Content starts

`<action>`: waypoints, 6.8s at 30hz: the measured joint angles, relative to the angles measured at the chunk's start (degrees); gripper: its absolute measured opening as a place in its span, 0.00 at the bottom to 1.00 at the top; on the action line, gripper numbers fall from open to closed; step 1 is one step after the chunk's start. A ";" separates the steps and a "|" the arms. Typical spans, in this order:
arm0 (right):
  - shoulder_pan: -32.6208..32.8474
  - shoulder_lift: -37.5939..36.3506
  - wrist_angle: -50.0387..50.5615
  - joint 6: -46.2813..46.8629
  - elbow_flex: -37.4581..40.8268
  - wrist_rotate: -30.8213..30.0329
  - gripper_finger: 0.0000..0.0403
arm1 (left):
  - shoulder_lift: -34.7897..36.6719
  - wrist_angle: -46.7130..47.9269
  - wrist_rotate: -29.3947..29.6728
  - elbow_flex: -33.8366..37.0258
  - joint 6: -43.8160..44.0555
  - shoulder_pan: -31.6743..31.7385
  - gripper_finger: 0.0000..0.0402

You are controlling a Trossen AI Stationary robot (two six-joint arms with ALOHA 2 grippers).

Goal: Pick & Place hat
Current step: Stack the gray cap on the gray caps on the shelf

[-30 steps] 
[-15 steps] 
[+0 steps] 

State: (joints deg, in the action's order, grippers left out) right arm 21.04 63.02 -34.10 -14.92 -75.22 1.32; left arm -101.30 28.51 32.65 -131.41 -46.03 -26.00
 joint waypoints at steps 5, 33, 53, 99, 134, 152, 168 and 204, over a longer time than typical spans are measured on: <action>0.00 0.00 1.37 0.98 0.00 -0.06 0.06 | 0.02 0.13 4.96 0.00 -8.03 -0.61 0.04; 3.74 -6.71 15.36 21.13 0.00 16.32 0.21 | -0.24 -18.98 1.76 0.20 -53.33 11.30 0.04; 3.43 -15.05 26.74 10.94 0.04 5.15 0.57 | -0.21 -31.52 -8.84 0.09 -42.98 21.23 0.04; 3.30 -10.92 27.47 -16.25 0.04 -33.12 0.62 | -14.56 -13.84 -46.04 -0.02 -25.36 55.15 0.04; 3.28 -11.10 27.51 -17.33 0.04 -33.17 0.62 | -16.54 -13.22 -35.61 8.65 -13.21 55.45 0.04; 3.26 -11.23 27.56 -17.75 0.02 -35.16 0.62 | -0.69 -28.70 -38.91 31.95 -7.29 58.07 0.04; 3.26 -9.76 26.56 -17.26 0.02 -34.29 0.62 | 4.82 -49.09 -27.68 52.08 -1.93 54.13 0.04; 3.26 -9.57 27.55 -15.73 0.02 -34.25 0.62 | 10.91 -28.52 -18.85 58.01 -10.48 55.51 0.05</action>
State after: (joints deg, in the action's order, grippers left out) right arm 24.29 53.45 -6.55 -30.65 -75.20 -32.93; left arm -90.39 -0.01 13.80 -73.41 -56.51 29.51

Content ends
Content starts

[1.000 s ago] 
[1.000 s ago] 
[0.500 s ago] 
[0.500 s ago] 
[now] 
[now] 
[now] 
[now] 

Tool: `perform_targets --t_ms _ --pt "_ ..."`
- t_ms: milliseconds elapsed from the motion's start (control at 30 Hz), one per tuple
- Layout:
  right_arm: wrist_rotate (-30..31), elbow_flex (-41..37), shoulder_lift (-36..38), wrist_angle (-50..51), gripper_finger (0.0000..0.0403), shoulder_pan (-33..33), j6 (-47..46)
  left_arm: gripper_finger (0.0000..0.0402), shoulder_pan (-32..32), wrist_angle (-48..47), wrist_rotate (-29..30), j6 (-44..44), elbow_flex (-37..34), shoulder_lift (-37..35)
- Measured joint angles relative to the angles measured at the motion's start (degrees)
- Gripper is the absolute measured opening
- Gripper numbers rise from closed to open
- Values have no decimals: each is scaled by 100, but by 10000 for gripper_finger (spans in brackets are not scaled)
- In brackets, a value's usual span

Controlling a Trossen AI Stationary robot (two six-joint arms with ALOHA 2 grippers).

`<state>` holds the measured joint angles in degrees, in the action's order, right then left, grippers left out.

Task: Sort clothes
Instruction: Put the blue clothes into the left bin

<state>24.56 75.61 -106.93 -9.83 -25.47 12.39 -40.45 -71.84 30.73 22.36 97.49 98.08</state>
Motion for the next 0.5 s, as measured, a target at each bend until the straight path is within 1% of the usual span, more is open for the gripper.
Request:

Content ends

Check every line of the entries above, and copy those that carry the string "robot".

## Expected output
You are controlling a Trossen AI Stationary robot (two six-joint arms with ALOHA 2 grippers).
Controlling a Trossen AI Stationary robot (two six-joint arms with ALOHA 2 grippers).

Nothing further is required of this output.